The Clip of Welles on Herb Shriner reading Carl Sanburg's PRAIRIE is quite interesting, since the complete Sanburg poem is of a rather epic length, and would take about 15 minutes to read.

Welles, as always, takes the liberty of editing it down to fit into this shorter version that would be needed for a TV show, and like the magician he is, makes it appear as if he's reading the poem verbatim from a book!

Likewise, he dosen't just abridge the poem by removing passages in order, but re-orders them into a completely new and concise version of the poem.

It would also appear that Welles must have really enjoyed this poem, as it was written only three years after he was born and also makes reference to Wisconsin, which Welles, of course, includes in the excerpts he reads.

Interesting also is the harmonica opening (of Red River Valley), which evokes images of the landscapes of John Ford's westerns, just as Sandburg's words recall the nostalgia for another age that is so present in Welles own work, especially "The Magnificent Ambersons."

Here is the Welles edited text:

Part 2 http://youtube.com/watch?v=-xWVVim9qfk

_______________

PRAIRIE (1918)

By Carl Sandburg
_______________

I was born on the prairie and the milk of its wheat, the red of its clover, the eyes of its women, gave me a song and a slogan.

Out of prairie-brown grass crossed with a streamer of Indian wigwam smoke—Here I saw a city rise and say to the peoples round world: Listen, I am strong, I know what I want.

A thousand red men cried and went away to new places for corn and women: a million white men came and put up skyscrapers, threw out rails and wires, feelers to the salt sea: now the smokestacks bite the skyline with a stub teeth.

I have loved the prairie as a man with a heart shot full of pain over love.

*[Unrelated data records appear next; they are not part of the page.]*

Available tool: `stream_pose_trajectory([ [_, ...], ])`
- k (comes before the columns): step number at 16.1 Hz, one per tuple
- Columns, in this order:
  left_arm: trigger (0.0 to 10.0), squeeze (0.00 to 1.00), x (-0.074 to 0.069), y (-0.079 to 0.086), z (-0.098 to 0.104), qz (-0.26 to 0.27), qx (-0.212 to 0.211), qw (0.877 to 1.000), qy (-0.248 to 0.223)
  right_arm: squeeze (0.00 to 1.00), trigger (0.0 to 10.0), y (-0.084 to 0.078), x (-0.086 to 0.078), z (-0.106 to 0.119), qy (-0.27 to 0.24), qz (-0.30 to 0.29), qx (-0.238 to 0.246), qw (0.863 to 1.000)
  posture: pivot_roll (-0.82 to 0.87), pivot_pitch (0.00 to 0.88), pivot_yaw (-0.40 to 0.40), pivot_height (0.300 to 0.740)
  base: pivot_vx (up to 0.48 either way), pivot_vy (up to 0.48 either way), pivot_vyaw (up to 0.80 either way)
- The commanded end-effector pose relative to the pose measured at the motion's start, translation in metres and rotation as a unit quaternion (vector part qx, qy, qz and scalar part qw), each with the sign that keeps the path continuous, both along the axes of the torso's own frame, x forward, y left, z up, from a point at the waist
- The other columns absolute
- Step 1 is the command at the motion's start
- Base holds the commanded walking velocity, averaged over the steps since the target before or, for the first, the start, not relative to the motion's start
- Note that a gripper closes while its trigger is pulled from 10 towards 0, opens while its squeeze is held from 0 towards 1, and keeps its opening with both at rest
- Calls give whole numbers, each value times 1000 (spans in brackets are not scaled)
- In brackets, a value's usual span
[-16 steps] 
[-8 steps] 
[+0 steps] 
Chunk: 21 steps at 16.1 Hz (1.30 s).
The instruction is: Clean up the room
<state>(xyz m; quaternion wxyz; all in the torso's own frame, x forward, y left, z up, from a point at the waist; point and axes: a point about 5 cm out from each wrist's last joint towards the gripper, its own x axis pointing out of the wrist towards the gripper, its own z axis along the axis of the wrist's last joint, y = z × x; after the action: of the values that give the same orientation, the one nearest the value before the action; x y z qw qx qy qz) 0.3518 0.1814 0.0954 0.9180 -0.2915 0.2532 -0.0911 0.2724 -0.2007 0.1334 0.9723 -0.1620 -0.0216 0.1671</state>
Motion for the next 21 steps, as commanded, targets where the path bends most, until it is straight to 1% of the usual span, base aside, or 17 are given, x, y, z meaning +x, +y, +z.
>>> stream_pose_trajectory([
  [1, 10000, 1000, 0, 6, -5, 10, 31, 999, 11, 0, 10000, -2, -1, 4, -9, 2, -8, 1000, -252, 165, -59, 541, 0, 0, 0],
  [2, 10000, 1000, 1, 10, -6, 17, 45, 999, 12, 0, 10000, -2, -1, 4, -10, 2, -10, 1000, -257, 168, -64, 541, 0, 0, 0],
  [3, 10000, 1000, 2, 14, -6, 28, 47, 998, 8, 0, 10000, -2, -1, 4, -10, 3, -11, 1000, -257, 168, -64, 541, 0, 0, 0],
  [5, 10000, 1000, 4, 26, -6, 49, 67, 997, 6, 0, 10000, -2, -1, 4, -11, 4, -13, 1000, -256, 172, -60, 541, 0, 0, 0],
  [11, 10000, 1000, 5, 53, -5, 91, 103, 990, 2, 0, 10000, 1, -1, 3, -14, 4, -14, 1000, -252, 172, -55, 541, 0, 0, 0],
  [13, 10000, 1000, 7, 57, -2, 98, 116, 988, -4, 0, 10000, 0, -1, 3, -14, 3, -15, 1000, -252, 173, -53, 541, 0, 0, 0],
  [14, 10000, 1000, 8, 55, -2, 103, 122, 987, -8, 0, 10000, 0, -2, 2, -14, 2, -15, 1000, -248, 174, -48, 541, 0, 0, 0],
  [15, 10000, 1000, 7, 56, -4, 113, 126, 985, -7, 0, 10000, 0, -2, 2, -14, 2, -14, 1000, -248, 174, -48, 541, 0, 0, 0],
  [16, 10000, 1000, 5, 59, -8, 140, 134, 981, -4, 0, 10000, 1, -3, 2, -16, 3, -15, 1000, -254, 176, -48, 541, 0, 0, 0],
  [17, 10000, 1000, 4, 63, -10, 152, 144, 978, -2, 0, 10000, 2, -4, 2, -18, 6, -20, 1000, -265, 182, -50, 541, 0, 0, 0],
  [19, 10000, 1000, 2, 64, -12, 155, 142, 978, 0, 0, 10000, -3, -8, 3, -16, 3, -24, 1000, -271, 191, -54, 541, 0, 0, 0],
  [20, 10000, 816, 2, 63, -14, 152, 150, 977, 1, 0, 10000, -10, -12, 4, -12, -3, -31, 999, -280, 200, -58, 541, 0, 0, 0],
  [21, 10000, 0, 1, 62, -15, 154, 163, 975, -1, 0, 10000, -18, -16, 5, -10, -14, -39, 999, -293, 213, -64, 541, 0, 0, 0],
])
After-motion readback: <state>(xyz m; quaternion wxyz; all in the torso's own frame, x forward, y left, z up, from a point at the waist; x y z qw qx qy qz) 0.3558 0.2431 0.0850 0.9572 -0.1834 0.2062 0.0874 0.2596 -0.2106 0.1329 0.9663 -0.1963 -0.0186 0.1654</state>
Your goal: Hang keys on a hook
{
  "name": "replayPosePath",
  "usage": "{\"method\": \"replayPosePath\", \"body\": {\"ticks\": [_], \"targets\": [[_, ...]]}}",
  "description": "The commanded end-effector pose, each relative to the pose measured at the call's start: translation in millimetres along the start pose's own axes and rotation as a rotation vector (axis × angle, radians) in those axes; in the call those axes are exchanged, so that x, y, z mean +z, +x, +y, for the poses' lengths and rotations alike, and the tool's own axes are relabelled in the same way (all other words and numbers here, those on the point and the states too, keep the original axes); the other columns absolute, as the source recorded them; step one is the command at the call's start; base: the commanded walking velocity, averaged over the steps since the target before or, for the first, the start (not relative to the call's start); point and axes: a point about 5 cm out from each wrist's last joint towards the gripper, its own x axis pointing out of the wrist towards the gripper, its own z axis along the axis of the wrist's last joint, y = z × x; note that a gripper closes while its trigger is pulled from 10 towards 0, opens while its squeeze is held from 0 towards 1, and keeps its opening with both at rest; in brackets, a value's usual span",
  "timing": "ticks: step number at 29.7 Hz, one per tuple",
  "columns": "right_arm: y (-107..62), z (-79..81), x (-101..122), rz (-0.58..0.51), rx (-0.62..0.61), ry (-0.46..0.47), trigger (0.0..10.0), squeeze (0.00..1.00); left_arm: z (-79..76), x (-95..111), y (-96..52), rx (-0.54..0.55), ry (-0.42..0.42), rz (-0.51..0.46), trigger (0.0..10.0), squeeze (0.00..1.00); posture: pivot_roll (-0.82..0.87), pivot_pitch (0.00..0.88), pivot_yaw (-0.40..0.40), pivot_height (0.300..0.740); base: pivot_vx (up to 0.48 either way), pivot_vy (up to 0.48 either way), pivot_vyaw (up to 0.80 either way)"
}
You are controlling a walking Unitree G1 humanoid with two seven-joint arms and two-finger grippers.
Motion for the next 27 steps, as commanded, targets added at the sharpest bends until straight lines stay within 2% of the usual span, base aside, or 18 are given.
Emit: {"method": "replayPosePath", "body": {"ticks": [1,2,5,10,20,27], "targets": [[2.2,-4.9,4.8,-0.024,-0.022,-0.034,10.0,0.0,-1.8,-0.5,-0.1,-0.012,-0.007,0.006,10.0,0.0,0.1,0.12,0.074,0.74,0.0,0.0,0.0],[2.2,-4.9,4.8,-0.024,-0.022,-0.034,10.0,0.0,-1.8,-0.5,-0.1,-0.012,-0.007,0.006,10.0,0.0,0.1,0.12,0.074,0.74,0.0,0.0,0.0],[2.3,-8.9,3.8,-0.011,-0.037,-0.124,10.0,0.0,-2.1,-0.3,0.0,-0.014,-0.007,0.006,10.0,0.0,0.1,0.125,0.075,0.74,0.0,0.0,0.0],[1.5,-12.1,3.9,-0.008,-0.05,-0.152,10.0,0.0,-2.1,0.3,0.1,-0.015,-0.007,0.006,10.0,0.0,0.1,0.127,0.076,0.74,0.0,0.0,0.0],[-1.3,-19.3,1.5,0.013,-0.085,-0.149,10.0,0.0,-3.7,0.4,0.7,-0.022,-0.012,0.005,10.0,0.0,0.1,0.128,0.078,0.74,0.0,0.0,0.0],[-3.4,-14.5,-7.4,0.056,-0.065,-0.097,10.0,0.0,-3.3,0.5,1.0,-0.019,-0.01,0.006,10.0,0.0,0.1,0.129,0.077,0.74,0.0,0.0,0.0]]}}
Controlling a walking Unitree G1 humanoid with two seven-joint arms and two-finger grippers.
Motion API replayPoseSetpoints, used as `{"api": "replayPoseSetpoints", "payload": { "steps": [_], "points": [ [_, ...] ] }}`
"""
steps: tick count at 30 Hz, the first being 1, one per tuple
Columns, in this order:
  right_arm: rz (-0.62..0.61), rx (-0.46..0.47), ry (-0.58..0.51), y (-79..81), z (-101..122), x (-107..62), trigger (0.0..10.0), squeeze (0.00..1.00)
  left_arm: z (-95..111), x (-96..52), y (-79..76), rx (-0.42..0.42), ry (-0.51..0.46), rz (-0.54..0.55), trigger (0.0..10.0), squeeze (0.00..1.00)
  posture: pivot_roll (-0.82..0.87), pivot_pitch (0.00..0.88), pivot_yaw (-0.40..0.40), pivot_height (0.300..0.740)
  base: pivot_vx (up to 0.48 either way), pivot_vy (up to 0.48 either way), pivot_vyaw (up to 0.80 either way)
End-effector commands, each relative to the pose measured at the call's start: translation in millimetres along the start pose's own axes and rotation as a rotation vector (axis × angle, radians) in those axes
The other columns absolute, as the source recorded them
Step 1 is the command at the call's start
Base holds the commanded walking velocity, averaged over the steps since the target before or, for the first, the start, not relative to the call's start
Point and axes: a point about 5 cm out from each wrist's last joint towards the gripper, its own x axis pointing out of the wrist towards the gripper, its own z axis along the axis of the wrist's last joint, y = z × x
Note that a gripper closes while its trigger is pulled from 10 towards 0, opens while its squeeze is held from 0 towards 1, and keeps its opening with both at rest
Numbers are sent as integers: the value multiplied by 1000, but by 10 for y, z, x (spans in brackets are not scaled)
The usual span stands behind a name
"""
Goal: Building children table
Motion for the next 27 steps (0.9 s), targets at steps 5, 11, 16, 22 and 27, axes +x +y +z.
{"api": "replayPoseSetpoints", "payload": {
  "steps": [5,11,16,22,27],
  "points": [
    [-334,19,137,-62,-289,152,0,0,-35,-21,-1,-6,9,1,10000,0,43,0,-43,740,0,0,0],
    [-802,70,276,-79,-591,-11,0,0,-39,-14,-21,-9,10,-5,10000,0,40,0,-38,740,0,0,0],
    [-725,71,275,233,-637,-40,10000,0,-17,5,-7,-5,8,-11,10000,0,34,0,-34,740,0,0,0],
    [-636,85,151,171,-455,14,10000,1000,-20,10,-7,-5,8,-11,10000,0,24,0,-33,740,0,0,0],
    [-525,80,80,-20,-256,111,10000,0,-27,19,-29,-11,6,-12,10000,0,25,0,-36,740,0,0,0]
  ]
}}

The Pioneer Limited crossing Wisconsin.
A headlight searches a snowstorm.

The fireman waves his hand to a country school teacher on a bobsled.
The farmer on the seat dangles the reins on the rumps of dapple-gray horses.
The farmer’s daughter with a basket of eggs dreams of a new hat to wear to the county fair.

The threshing crews eating beefsteak, the farmboys driving steers to the railroad cattle pens.

The crowds of people at a Fourth of July basket picnic, listening to a lawyer read the Declaration of Independence, watching the pinwheels and Roman candles at night, the young men and women two by two hunting the byeroads and kissing bridges.

The horses looking over a fence in the frost of late October saying good-morning to the horses hauling wagons of rutabaga to market.

The old zigzag rail fences, the new barb wire.
I have loved the prairie as a man with a heart shot full of pain over love.

I speak of new cities and new people.
I tell you the past is a bucket of ashes.
I tell you yesterday is a wind gone down
a sun dropped in the west.
I tell you there is nothing in the world
only an ocean of to-morrows,
a sky of to-morrows.
I am a brother of the cornhuskers who say
at sundown:

To-morrow is a day.
Last edited by ToddBaesen on Fri Dec 14, 2007 2:04 am, edited 7 times in total.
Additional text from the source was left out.